The inaugural exhibition for Lisson Gallery Milan, 'I Know About Creative Block And I Know Not To Call It By Name' (16 September – 5 November 2011), explored the ebb and flow of the creative process; the stumbling blocks artists face in their daily practice; the ideas hidden in distraction, detours and seemingly unproductive pursuits.
According to the curator Ryan Gander: “An artist’s vocation often involves the avoidance of activity, as much as keeping busy. How many times have we heard clichés related to the over-working of a painting, the over-editing of a text or a concept becoming clouded by the complexity of its own meaning? Often it seems when we stop and walk away, go for a drive in the car, sit in a pub with friends, put a record on and make a cup of tea – allow the world to take hold of us – that the magic dust begins to fall.

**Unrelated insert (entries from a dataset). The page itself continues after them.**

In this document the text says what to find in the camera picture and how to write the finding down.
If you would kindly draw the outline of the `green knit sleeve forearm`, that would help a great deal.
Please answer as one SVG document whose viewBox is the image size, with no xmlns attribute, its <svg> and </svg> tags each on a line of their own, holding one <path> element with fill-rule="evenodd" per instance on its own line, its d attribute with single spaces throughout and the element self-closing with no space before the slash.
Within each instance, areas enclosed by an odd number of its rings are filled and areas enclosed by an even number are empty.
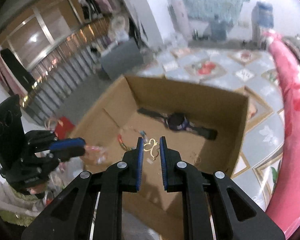
<svg viewBox="0 0 300 240">
<path fill-rule="evenodd" d="M 3 221 L 19 226 L 29 226 L 43 211 L 41 199 L 26 190 L 26 195 L 15 191 L 7 182 L 0 182 L 0 216 Z"/>
</svg>

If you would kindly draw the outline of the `left hand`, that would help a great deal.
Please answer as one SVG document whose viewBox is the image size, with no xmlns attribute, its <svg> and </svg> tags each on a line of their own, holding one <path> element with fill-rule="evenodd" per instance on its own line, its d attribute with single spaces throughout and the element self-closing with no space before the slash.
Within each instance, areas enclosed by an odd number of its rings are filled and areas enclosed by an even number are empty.
<svg viewBox="0 0 300 240">
<path fill-rule="evenodd" d="M 34 194 L 38 199 L 43 199 L 45 196 L 46 184 L 40 184 L 27 189 L 30 194 Z"/>
</svg>

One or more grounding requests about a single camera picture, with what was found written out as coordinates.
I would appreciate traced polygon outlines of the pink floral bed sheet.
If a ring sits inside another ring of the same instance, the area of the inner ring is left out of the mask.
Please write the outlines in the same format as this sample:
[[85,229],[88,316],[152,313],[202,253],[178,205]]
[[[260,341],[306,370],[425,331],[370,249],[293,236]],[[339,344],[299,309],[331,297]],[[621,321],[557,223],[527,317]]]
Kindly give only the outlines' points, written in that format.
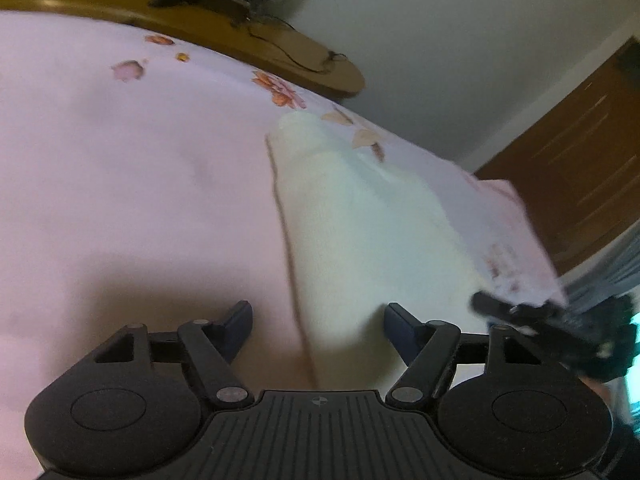
[[68,16],[1,17],[1,474],[38,476],[29,401],[130,323],[154,332],[239,300],[250,388],[323,389],[299,319],[269,133],[319,117],[425,180],[485,289],[563,302],[510,184],[480,181],[351,110],[217,52]]

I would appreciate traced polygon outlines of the pale green cloth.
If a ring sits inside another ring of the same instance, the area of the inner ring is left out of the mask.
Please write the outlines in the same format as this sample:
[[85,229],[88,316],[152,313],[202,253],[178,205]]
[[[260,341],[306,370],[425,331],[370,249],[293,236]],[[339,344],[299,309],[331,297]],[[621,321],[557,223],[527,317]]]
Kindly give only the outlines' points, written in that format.
[[269,133],[299,319],[318,384],[387,391],[404,363],[383,333],[397,302],[421,321],[487,330],[486,282],[424,179],[354,150],[314,115]]

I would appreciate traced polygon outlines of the wooden TV stand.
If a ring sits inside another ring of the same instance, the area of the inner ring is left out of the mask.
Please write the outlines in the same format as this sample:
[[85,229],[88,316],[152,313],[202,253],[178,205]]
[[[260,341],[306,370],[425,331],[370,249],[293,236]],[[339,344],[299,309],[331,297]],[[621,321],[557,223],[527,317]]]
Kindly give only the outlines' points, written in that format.
[[151,0],[1,0],[3,10],[49,12],[139,27],[273,73],[329,99],[353,98],[364,78],[347,58],[280,24],[241,24],[202,6],[153,8]]

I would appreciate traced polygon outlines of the brown wooden door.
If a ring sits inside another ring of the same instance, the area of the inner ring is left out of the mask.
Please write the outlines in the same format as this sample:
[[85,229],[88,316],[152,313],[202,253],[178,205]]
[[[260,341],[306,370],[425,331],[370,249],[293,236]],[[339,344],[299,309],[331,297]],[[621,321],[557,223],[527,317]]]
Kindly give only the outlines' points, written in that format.
[[479,170],[518,191],[564,274],[639,220],[639,41],[629,38]]

And on a good day when the tap is fully open, it can come with palpitations and stomach wrenching excitement that makes you double over in surprise.
I think that’s the beginnings of explaining why being an artist
is such a privilege. The rest, however, happens in the studio: staring at a sheet of white paper with a fear of
making a move, turning it over and over to see if the reverse side will inspire a beginning of something. I’m not
naturally a superstitious man, but I know about creative block, and I know not to call it by name.”